TASK: A verbatim copy is needed of the lines below from the one containing "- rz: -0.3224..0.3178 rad" up to and including the one containing "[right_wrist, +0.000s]", excluding pictures.

SOURCE MATERIAL:
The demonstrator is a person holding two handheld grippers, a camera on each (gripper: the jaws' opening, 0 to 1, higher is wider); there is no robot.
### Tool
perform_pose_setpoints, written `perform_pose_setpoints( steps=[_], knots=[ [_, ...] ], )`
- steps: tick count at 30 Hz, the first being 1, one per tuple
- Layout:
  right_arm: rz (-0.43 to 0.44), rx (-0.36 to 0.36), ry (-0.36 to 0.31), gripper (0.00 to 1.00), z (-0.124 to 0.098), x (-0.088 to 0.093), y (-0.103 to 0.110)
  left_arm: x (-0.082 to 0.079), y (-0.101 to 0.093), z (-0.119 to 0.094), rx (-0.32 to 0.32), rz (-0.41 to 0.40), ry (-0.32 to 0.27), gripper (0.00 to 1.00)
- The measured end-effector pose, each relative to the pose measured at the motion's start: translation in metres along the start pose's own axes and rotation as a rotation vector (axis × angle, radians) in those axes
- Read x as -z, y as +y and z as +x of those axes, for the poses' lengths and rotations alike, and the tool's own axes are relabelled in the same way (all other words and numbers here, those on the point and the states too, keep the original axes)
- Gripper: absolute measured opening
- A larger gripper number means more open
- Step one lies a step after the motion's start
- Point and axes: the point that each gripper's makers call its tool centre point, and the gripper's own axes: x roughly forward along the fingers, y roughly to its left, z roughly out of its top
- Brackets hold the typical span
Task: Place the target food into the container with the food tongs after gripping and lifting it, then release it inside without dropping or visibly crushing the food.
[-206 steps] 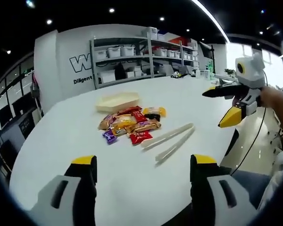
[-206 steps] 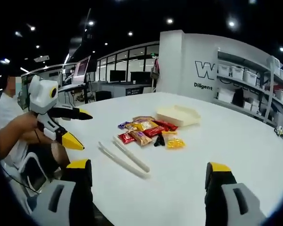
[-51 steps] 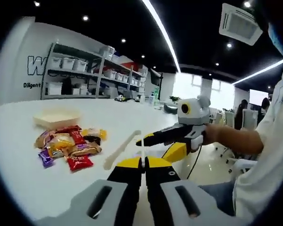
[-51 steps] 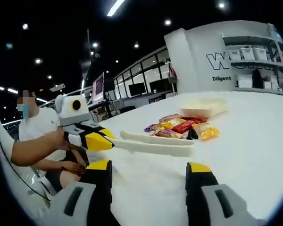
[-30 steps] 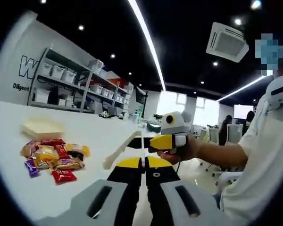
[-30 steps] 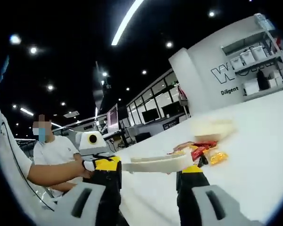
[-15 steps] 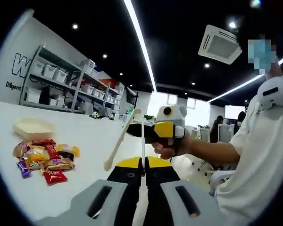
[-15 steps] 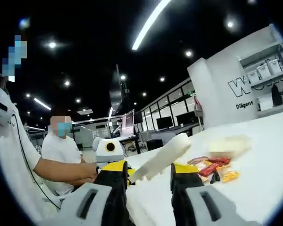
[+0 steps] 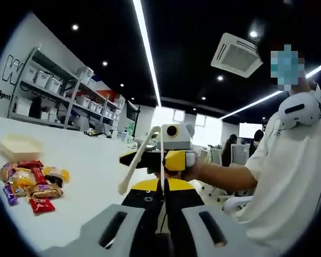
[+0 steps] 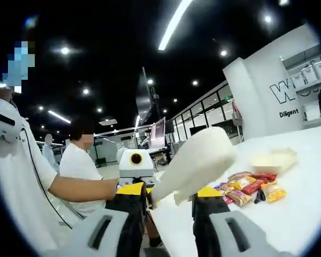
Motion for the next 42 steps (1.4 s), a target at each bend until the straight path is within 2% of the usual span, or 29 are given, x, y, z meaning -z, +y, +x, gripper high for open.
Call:
perform_pose_setpoints(
  steps=[9, 17, 20, 26, 34, 36, 39, 41, 42],
  knots=[
    [0.037, -0.069, -0.044, 0.26, 0.002, -0.012, 0.013, -0.016, -0.011, 0.003, 0.055, -0.043, -0.069, 0.01],
    [0.058, -0.088, -0.060, 0.27, 0.004, -0.015, 0.017, -0.021, -0.015, 0.008, 0.069, -0.042, -0.081, 0.01],
    [0.085, -0.110, -0.062, 0.27, 0.005, -0.016, 0.020, -0.020, -0.019, 0.011, 0.079, -0.037, -0.066, 0.01],
    [0.149, -0.135, -0.094, 0.26, 0.004, -0.022, 0.023, -0.026, -0.024, 0.013, 0.090, -0.037, -0.076, 0.02],
    [0.196, -0.136, -0.127, 0.30, 0.007, -0.029, 0.025, -0.032, -0.025, 0.015, 0.090, -0.012, -0.118, 0.01],
    [0.240, -0.155, -0.102, 0.28, 0.007, -0.027, 0.028, -0.031, -0.025, 0.016, 0.086, -0.010, -0.115, 0.01],
    [0.246, -0.154, -0.088, 0.25, 0.007, -0.025, 0.027, -0.030, -0.025, 0.016, 0.078, -0.005, -0.110, 0.02],
    [0.291, -0.146, -0.091, 0.22, 0.008, -0.027, 0.024, -0.031, -0.024, 0.017, 0.075, -0.011, -0.119, 0.02],
    [0.281, -0.139, -0.094, 0.21, 0.009, -0.027, 0.024, -0.032, -0.022, 0.017, 0.060, 0.010, -0.125, 0.02]
  ],
)
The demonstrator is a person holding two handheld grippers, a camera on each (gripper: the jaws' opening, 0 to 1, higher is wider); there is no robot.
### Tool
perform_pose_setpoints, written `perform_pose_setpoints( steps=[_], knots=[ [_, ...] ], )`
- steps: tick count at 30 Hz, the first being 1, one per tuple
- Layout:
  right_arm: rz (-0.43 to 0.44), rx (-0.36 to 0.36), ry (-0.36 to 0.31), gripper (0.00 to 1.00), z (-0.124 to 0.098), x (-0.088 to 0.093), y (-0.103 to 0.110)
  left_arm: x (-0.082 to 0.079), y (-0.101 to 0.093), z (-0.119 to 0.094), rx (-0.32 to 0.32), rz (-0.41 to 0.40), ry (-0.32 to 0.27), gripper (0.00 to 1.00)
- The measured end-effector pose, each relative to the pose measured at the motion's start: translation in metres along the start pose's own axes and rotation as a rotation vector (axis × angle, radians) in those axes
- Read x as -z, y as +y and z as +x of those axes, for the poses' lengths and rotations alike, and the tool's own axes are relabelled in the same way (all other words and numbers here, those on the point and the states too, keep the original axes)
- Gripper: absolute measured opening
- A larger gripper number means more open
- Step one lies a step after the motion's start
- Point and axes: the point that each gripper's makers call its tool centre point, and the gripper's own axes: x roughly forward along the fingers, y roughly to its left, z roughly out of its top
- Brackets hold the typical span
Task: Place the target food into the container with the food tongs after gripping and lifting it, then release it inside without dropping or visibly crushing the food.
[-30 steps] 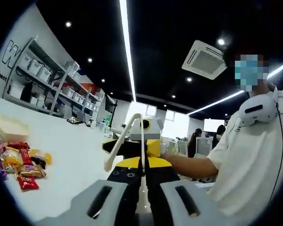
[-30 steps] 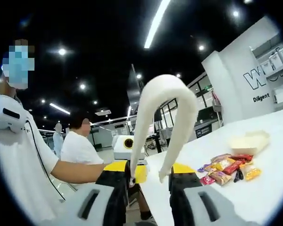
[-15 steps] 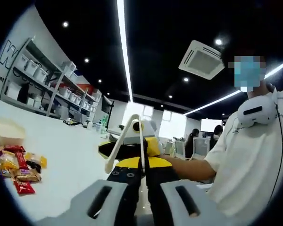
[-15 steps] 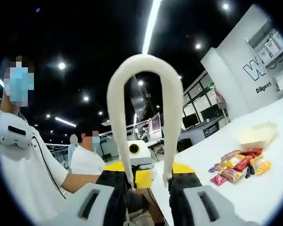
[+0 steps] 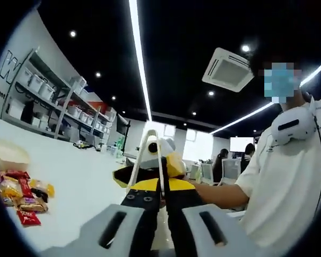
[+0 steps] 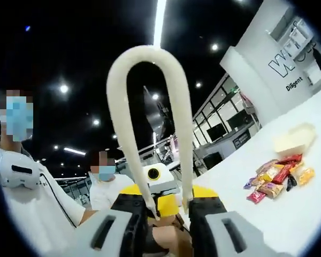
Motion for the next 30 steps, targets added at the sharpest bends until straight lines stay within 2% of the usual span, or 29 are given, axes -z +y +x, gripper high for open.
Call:
perform_pose_setpoints(
  steps=[3, 7, 12, 15, 19, 21, 22, 25, 30],
  knots=[
    [-0.022, 0.010, -0.007, 0.18, 0.000, -0.001, 0.002, 0.000, 0.001, 0.000, -0.008, -0.008, -0.015, 0.02],
    [0.001, 0.043, -0.011, 0.17, -0.003, -0.004, -0.005, 0.001, 0.008, -0.002, -0.045, -0.013, -0.012, 0.03],
    [0.002, 0.069, -0.030, 0.15, -0.011, -0.010, -0.010, 0.007, 0.017, -0.008, -0.103, 0.013, 0.033, 0.03],
    [-0.003, 0.107, -0.041, 0.15, -0.015, -0.015, -0.018, 0.011, 0.022, -0.012, -0.132, -0.001, 0.062, 0.03],
    [-0.035, 0.199, -0.018, 0.15, -0.021, -0.015, -0.036, 0.017, 0.033, -0.024, -0.198, 0.028, 0.104, 0.03],
    [-0.031, 0.219, -0.017, 0.15, -0.023, -0.017, -0.043, 0.018, 0.042, -0.031, -0.244, 0.029, 0.117, 0.03],
    [-0.034, 0.233, -0.019, 0.14, -0.024, -0.017, -0.046, 0.018, 0.050, -0.036, -0.296, 0.048, 0.129, 0.03],
    [-0.040, 0.272, -0.015, 0.14, -0.026, -0.019, -0.058, 0.022, 0.059, -0.044, -0.356, 0.078, 0.169, 0.05],
    [-0.045, 0.328, 0.019, 0.15, -0.027, -0.014, -0.074, 0.021, 0.065, -0.050, -0.400, 0.065, 0.167, 0.15]
  ],
)
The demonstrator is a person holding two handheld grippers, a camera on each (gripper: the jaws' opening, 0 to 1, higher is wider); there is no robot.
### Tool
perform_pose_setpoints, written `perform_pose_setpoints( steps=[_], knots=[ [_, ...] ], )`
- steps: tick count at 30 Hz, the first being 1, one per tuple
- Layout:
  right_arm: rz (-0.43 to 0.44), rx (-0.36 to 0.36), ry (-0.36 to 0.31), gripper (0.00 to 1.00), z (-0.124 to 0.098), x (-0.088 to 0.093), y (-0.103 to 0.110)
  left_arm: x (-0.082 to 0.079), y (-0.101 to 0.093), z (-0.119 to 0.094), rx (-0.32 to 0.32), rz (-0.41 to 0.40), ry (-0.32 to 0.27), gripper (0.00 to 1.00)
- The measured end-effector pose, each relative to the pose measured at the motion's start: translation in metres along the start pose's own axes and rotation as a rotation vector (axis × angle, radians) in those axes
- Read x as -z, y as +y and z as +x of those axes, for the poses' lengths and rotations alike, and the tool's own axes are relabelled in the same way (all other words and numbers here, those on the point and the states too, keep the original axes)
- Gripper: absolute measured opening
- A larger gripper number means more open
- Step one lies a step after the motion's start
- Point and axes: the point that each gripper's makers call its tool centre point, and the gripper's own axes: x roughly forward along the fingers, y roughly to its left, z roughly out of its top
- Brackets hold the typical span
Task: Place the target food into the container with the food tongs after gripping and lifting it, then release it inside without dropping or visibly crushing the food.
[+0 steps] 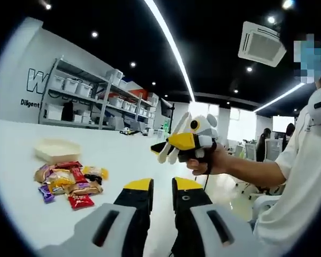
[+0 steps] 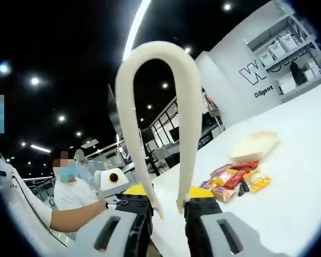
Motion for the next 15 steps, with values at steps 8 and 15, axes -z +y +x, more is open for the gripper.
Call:
perform_pose_setpoints(
  steps=[8, 15],
  knots=[
    [-0.046, 0.062, 0.071, 0.15, 0.009, 0.016, -0.020, 0.012, 0.016, -0.004, -0.117, 0.034, 0.065, 0.43],
    [-0.056, 0.088, 0.101, 0.16, 0.018, 0.023, -0.031, 0.022, 0.030, -0.009, -0.212, 0.013, 0.115, 0.75]
  ],
)
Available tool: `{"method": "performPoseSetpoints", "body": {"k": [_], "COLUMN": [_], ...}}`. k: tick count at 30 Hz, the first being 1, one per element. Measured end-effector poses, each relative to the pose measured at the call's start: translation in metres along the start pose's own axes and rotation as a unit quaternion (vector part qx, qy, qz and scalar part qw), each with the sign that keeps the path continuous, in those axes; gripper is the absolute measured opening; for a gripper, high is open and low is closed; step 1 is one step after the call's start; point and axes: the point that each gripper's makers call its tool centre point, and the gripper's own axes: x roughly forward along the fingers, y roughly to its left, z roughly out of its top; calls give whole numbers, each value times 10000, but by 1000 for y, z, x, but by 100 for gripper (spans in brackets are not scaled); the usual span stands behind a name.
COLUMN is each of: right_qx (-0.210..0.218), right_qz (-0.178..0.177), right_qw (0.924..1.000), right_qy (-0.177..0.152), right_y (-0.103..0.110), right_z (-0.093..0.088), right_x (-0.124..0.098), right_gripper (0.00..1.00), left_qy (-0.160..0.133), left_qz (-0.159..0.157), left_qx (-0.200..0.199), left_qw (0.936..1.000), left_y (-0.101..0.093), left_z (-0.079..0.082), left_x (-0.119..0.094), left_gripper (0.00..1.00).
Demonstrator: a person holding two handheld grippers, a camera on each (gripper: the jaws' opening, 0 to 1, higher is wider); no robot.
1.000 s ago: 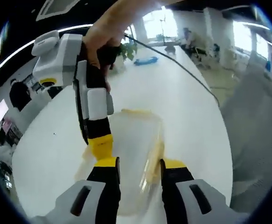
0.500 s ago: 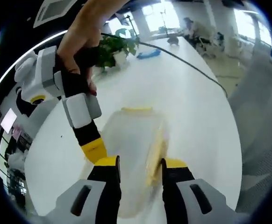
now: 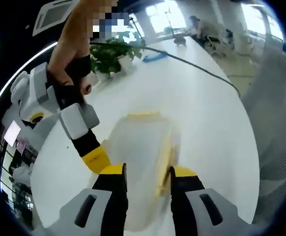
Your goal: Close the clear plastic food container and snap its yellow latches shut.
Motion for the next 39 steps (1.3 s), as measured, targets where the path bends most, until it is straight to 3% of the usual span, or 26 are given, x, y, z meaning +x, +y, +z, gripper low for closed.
{"method": "performPoseSetpoints", "body": {"k": [5,17,19,22,25,28,30,39], "right_qx": [35,209,211,87,-149,-411,-591,-616], "right_qz": [79,387,468,463,266,148,125,247], "right_qw": [9999,9988,9987,9962,9958,9978,9978,9975], "right_qy": [110,203,2,-729,-862,-503,-288,-259], "right_y": [-2,1,4,6,8,6,6,0], "right_z": [-1,0,3,12,11,7,4,-5], "right_x": [-2,1,3,8,3,-4,-6,-10], "right_gripper": [35,36,37,43,44,40,38,36], "left_qy": [-47,-109,-136,-264,-194,-64,-133,-290], "left_qz": [-98,-128,-65,-98,-107,-142,-152,-173], "left_qx": [1,-46,-73,-45,68,89,107,70], "left_qw": [9999,9998,9999,9996,9997,9998,9997,9994], "left_y": [6,2,1,1,0,0,0,1], "left_z": [0,1,1,1,4,5,4,4], "left_x": [-7,-8,-8,-8,-7,-7,-7,-7], "left_gripper": [28,29,29,29,30,30,31,31]}}
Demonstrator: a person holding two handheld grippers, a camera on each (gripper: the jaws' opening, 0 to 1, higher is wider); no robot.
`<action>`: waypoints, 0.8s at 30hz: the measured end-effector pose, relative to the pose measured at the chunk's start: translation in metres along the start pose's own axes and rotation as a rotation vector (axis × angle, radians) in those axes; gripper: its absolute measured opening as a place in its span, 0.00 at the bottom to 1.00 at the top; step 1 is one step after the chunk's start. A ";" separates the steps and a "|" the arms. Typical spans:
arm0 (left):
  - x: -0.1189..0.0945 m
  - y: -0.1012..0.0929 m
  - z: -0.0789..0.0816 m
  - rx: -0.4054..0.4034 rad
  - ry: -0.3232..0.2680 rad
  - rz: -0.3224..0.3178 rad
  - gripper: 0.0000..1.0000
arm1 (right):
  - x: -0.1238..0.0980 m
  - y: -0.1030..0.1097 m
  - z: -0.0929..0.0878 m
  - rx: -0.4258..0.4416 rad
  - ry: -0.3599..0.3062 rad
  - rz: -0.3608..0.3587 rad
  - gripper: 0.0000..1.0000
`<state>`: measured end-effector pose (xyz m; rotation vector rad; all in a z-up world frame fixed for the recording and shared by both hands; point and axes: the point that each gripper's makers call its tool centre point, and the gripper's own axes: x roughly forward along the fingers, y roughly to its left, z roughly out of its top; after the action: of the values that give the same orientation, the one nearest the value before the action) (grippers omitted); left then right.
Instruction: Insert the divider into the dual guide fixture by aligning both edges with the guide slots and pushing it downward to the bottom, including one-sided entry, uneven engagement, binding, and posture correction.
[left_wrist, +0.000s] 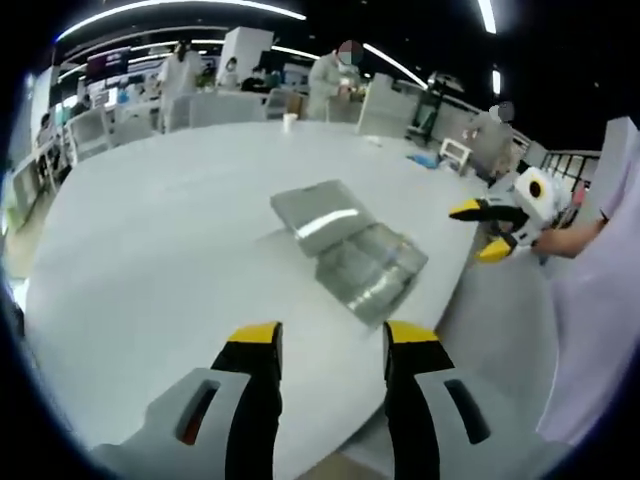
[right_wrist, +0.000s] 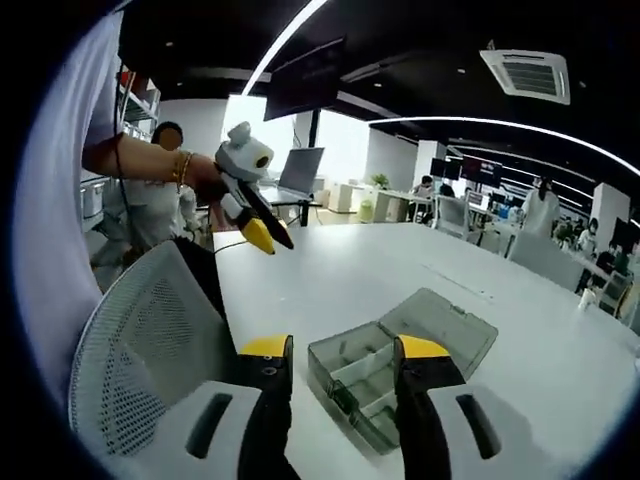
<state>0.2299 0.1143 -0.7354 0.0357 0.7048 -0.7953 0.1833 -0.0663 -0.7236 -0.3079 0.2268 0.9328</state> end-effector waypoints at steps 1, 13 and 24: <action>0.000 0.003 -0.002 -0.005 0.020 0.017 0.37 | 0.000 0.002 -0.001 -0.005 0.002 0.002 0.36; 0.008 0.029 -0.015 -0.122 0.139 0.145 0.41 | -0.005 -0.005 0.009 -0.021 -0.034 -0.037 0.32; 0.010 0.042 -0.036 -0.301 0.244 0.254 0.46 | -0.008 -0.010 0.016 -0.009 -0.072 -0.052 0.31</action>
<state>0.2423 0.1484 -0.7785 -0.0507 1.0241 -0.4392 0.1876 -0.0718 -0.7049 -0.2871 0.1479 0.8926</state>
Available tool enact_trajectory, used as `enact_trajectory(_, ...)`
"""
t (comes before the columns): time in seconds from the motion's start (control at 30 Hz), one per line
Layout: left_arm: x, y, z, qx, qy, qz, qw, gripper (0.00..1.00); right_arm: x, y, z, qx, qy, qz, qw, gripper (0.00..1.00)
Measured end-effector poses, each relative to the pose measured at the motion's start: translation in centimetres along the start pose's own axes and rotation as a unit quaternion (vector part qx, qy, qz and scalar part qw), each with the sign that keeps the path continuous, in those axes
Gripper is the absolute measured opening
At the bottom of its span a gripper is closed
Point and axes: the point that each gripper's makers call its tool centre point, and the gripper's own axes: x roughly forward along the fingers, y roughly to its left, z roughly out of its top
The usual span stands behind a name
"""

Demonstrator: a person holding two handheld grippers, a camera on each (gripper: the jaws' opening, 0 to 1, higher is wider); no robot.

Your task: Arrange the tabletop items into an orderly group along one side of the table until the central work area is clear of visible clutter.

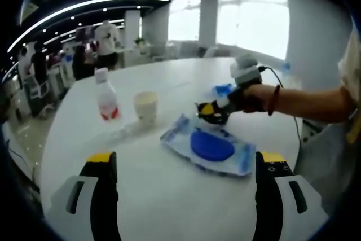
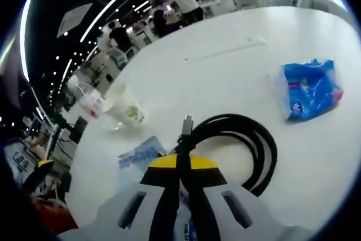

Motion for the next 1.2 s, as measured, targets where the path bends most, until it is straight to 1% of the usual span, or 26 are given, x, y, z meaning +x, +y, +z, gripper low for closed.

THE ANSWER:
  - rz: -0.3224..0.3178 rad
  - gripper: 0.0000..1.0000
arm1 (right):
  - x: -0.1238..0.0980 m
  - y: -0.1030..0.1097 m
  - z: -0.0929..0.0878 m
  - rx: -0.4258..0.4416 rad
  - ry: -0.3599..0.3062 rad
  - rz: -0.3608..0.3587 rad
  - gripper: 0.0000..1.0000
`<state>`: measured end-effector pose (xyz m; rotation vector rad; all in a z-up world frame fixed for the recording and shared by both hands; point and axes: the point that each gripper's makers call its tool centre point, and the gripper's own axes: x roughly forward along the fingers, y roughly to its left, z roughly out of its top; after the action: of the values that give the same orientation, the one nearest the value before the action) (grippers omitted); left then right.
Instruction: Insert the divider into the dual guide fixture by aligning both edges with the guide slots and pushing it downward to the bottom, including one-sided entry, uneven engagement, binding, and posture correction.
[left_wrist, +0.000s] 
[right_wrist, +0.000s] 

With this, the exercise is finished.